600 celebrate Sheffield chief's 45-years of service

Monday July 30, 2012

SHEFFIELD -- Good thing the bad guys didn't know about Jim McGarry's retirement bash.

Virtually every police chief in South Berkshire County, as well as a hefty contingent of rank and file members from local departments, were in attendance at the Sheffield Town Park for the McGarry soiree. In addition, a host of present and former Sheffield town officials, state luminaries, emergency personnel and just plain folks stopped by to pay their respects.

In all, more than 600 people were there for at least part of the two-hour event.

McGarry, 67, is retiring after 45 years in the department, including the last 41 as chief. Town officials believe he was the longest-serving chief in the state at the time of his retirement.

"He was as good as they come," declared Selectman David A. Smith Jr.

McGarry has several projects to keep him busy, and will still be the town's emergency management coordinator.

A 1964 graduate of Mount Everett Regional High School, McGarry worked at Gilligan Brothers Contra ctors in town right out of high school. He became a special police officer in 1968. In 1971, he became the town's first full-time police chief. And, for many years, its only full-time officer.

McGarry is a large, solid man at 6-4 and 200-plus pounds. He was once described by former Eagle reporter Stephen Fay as "built like a Stonehenge monument."

But his mantra, which he delineated in a 1974 interview in The Eagle, was to treat people -- all people -- fairly.

"In a small town, you see a lot of the people over and over again. I've found that if you're halfway decent to people the first time around, it's easier the second time around," he said.

"What comes to mind when I think of Chief McGarry is that I always felt safe when I saw him on the job," said former Select woman Janet Stan ton. "He was always in control of every emergency, always very calm. And very understanding, also."

McGarry spent a considerable amount of time greeting a long line of well-wishers and professional colleagues on Sunday.

"Every person I've met is a story," said McGarry as he shook hand after hand, "and 99 percent of the stories are good ones."

Which, of course, brought a story to mind. Every police chief and officer who has worked for a period of time in the job has their share of "war stories." But, true to his Irish nature, McGarry has long been known for his loquacity and the quality of his tales.

"It was the darndest thing," he began. "I was at the gas station the other day, and some guy came up to me and said, ‘Hey, we made it!'

"But I didn't know what he meant. And he laughed and said, ‘You and me. We made it!'

"Then I remembered. This was a guy I had arrested four or five times over the years," said McGarry with a laugh. "And he was saying that we both made it to retirement. That was something."

"The first time I met him, he was working at Gilligans," recalled longtime former Berkshire School baseball coach Tom Young. "We were talking, and he got a call, and he hopped into his car and threw one of those Kojak police lights on top and took off."

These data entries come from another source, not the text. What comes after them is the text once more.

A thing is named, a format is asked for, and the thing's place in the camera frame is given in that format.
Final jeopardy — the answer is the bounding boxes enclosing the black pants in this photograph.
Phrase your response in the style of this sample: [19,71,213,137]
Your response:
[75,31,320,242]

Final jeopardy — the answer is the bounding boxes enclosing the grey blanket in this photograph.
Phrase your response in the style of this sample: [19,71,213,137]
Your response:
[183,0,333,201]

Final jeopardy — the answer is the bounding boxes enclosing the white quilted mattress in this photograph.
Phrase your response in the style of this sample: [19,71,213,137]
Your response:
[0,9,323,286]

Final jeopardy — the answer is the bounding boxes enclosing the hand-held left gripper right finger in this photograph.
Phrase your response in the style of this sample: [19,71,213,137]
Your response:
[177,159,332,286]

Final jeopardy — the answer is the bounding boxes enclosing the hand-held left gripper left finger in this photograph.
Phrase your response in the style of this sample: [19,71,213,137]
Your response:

Young was referring to the portable flashing lights police officers used to possess to attach to their cars to identify themselves as police officers.

But, added Young, he and many other South County coaches remembered Mc Garry for his community involvement as an official for various local sports.

"He was an umpire down here for many years when I coached at Berkshire School," said Young. "And a good one."